H^1 groups vanish under certain conditions involving topological centers

Established relationships between different cohomological groups of Banach modules

Introduced new convergence properties and linked them to weak amenability

Abstract

Let $B$ be a Banach $A-bimodule$ and let $n\geq 0$. We investigate the relationships between some cohomological groups of $A$, that is, if the topological center of the left module action $\pi_\ell:A\times B\rightarrow B$ of $A^{(2n)}$ on $B^{(2n)}$ is $B^{(2n)}$ and $H^1(A^{(2n+2)},B^{(2n+2)})=0$, then we have $H^1(A,B^{(2n)})=0$, and we find the relationships between cohomological groups such as $H^1(A,B^{(n+2)})$ and $H^1(A,B^{(n)})$, spacial $H^1(A,B^*)$ and $H^1(A,B^{(2n+1)})$. We obtain some results in Connes-amenability of Banach algebras, and so for every compact group $G$, we conclude that $H^1_{w^*}(L^\infty(G)^*,L^\infty(G)^{**})=0$. Let $G$ be an amenable locally compact group.
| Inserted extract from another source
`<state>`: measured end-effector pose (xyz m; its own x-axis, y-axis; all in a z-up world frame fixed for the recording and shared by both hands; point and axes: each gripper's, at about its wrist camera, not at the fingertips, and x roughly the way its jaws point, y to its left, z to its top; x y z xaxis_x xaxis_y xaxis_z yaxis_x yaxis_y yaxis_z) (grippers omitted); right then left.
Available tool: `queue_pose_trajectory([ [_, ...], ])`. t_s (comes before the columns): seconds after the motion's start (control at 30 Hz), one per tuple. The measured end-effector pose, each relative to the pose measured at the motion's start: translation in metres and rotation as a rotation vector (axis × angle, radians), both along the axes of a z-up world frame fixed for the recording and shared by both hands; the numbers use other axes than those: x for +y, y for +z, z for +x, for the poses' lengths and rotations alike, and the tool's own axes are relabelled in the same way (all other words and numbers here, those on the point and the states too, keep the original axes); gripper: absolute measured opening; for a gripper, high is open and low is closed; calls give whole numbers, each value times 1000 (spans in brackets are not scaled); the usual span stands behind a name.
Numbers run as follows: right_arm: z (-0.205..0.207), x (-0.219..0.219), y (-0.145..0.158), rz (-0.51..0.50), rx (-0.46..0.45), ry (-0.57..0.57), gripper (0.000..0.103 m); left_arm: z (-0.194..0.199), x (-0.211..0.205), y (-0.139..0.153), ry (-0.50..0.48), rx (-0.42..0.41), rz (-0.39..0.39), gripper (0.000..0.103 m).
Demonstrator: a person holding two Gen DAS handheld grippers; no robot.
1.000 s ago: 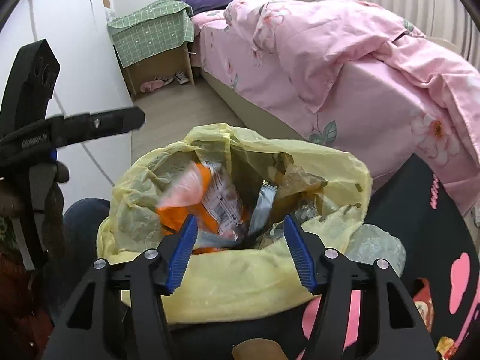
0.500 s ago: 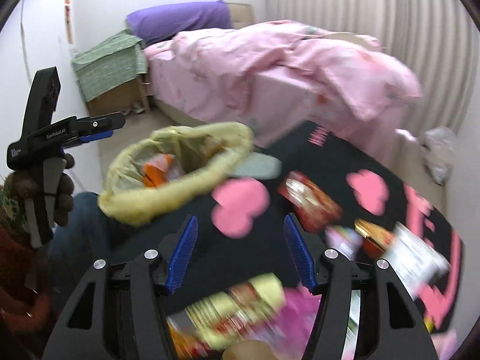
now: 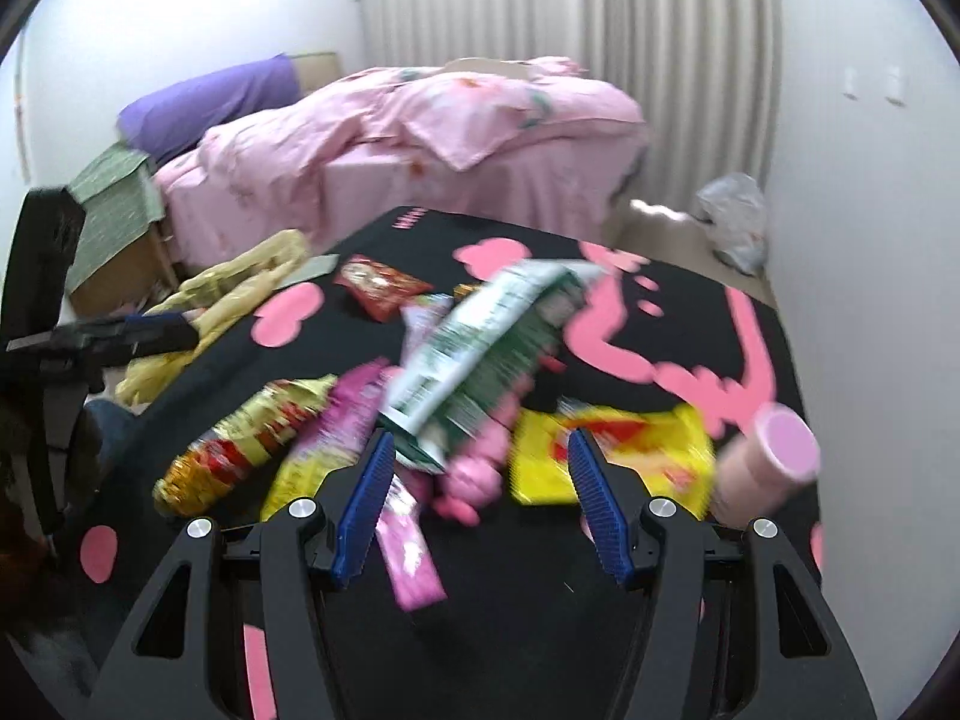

Then there is a Banach $L^1(G)-bimodule$ such as $(L^\infty(G),.)$ such that $Z^1(L^1(G),L^\infty(G))=\{L_{f}:~f\in L^\infty(G)\}.$ We also obtain some conclusions in the Arens regularity of module actions and weak amenability of Banach algebras. We introduce some new concepts as $left-weak^*-to-weak$ convergence property [$=Lw^*wc-$property] and $right-weak^*-to-weak$ convergence property [$=Rw^*wc-$property] with respect to $A$ and we show that if $A^*$ and $A^{**}$, respectively, have $Rw^*wc-$property and $Lw^*wc-$property and $A^{**}$ is weakly amenable, then $A$ is weakly amenable. We also show to relations between a derivation $D:A\rightarrow A^*$ and this new concepts.